• _WHAT THE EXERCISE ASKS_
Below is a listing; repeat exactly the lines from the one containing "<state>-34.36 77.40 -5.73" to the one containing "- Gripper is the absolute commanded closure", both included.

BEGIN RAW DATA

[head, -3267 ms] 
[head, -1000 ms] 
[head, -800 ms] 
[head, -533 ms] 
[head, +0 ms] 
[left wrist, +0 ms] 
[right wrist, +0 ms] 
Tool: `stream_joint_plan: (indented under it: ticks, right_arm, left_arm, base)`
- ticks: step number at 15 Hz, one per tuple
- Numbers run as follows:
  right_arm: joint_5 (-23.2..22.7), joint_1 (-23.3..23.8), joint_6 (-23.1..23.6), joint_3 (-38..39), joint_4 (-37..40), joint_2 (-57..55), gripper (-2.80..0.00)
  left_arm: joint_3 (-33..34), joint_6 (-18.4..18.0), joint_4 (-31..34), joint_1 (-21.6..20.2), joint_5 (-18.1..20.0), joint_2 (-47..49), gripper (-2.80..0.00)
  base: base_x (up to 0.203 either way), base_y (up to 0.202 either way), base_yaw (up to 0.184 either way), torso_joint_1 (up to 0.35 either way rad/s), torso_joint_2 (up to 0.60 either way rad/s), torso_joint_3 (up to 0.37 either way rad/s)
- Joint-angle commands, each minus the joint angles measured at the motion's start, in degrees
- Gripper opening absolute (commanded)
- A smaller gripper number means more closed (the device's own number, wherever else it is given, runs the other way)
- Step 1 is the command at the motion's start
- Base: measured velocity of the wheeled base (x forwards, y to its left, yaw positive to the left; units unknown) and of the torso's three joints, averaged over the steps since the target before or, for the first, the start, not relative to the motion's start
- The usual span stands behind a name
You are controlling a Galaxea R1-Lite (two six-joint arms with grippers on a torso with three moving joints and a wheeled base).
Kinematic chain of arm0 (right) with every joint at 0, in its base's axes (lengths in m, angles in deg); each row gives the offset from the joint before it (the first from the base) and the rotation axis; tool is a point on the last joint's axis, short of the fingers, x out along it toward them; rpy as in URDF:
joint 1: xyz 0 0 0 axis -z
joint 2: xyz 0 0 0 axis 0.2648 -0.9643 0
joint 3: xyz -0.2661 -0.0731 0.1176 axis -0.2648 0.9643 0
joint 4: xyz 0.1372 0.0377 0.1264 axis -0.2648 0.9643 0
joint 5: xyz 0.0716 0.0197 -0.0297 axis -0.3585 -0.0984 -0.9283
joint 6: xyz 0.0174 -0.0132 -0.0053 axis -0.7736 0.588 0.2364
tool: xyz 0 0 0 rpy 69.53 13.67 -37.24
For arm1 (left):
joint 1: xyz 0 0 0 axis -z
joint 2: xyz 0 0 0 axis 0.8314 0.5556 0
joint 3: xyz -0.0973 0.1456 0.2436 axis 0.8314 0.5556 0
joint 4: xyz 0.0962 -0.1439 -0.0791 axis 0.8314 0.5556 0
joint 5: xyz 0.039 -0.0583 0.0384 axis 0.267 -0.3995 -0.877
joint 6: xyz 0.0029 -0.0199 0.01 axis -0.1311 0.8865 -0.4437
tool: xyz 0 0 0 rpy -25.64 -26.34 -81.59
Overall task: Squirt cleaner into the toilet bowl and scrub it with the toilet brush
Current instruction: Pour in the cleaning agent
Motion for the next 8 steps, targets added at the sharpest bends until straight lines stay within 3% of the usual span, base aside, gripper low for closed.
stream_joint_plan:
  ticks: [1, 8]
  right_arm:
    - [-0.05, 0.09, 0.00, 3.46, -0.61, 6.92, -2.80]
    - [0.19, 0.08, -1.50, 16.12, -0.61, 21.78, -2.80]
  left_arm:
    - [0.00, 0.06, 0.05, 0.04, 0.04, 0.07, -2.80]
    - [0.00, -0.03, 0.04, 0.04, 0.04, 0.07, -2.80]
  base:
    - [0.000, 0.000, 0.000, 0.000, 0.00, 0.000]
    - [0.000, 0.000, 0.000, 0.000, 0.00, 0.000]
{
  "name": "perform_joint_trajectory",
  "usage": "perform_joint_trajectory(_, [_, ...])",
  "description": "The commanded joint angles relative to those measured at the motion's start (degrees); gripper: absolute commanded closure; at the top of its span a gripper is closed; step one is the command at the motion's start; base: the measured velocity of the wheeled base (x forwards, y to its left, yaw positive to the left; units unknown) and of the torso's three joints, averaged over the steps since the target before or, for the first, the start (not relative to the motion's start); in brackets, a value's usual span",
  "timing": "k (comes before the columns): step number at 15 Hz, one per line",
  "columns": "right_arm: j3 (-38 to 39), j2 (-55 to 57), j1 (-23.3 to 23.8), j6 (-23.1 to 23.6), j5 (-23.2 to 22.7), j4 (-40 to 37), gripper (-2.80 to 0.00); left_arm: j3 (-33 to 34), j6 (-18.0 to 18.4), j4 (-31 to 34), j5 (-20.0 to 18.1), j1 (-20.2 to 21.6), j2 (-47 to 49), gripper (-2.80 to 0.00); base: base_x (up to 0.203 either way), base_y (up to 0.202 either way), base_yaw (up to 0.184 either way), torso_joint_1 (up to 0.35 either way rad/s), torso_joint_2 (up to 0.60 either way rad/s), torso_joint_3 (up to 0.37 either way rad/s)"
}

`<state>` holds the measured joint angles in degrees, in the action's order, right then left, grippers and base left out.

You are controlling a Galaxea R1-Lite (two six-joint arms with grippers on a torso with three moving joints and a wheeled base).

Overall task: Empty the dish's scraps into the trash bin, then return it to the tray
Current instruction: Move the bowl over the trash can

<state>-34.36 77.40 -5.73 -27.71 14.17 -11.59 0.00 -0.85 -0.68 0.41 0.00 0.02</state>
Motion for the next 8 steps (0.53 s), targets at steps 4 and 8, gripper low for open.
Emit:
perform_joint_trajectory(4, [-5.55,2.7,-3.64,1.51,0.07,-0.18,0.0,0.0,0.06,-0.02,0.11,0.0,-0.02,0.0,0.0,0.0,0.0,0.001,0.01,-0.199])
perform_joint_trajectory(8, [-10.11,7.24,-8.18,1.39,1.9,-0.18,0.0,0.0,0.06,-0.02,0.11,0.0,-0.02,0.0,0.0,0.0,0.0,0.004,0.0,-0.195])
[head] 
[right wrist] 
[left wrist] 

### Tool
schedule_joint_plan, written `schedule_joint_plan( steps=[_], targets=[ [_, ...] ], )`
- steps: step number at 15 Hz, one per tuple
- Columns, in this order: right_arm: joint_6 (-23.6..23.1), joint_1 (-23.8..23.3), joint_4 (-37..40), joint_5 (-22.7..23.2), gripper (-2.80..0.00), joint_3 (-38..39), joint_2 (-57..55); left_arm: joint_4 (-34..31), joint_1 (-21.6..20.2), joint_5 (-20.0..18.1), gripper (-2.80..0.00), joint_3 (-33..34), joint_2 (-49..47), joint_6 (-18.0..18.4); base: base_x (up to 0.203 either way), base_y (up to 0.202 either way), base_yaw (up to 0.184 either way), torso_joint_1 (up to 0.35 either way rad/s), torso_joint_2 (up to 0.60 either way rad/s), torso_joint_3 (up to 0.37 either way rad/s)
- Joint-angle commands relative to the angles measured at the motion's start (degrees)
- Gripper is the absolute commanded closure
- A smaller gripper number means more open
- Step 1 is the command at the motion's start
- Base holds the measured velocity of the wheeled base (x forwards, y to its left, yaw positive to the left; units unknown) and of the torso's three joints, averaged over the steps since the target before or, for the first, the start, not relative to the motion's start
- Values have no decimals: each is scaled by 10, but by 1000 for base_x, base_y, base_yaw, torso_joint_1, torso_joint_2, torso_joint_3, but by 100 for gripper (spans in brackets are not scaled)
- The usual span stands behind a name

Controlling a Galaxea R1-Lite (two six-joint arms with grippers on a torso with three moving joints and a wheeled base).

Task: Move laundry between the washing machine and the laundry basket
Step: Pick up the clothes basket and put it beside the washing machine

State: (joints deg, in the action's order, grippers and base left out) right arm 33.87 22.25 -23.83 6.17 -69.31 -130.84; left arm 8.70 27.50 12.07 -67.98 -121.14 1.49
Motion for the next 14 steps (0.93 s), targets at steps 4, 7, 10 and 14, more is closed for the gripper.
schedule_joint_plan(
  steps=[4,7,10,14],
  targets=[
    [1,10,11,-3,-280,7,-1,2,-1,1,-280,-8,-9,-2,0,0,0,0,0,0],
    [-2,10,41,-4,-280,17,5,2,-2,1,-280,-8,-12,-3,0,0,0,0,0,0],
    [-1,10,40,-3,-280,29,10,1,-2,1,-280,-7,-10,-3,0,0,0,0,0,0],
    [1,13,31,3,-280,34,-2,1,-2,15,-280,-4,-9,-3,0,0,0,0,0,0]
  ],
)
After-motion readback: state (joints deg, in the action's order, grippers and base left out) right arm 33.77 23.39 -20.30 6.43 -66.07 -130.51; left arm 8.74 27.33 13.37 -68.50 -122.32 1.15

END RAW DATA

• _FINAL ANSWER_
<state>-34.36 77.40 -5.73 -27.71 14.17 -11.59 0.00 -0.85 -0.68 0.41 0.00 0.02</state>
Motion for the next 8 steps (0.53 s), targets at steps 4 and 8, gripper low for open.
Emit:
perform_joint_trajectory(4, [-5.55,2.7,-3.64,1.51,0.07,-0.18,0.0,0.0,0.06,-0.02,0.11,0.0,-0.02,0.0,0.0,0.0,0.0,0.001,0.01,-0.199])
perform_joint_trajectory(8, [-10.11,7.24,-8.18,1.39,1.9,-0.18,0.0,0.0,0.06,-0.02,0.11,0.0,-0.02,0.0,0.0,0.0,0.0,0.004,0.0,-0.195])
[head] 
[right wrist] 
[left wrist] 

### Tool
schedule_joint_plan, written `schedule_joint_plan( steps=[_], targets=[ [_, ...] ], )`
- steps: step number at 15 Hz, one per tuple
- Columns, in this order: right_arm: joint_6 (-23.6..23.1), joint_1 (-23.8..23.3), joint_4 (-37..40), joint_5 (-22.7..23.2), gripper (-2.80..0.00), joint_3 (-38..39), joint_2 (-57..55); left_arm: joint_4 (-34..31), joint_1 (-21.6..20.2), joint_5 (-20.0..18.1), gripper (-2.80..0.00), joint_3 (-33..34), joint_2 (-49..47), joint_6 (-18.0..18.4); base: base_x (up to 0.203 either way), base_y (up to 0.202 either way), base_yaw (up to 0.184 either way), torso_joint_1 (up to 0.35 either way rad/s), torso_joint_2 (up to 0.60 either way rad/s), torso_joint_3 (up to 0.37 either way rad/s)
- Joint-angle commands relative to the angles measured at the motion's start (degrees)
- Gripper is the absolute commanded closure

The output contains nothing further.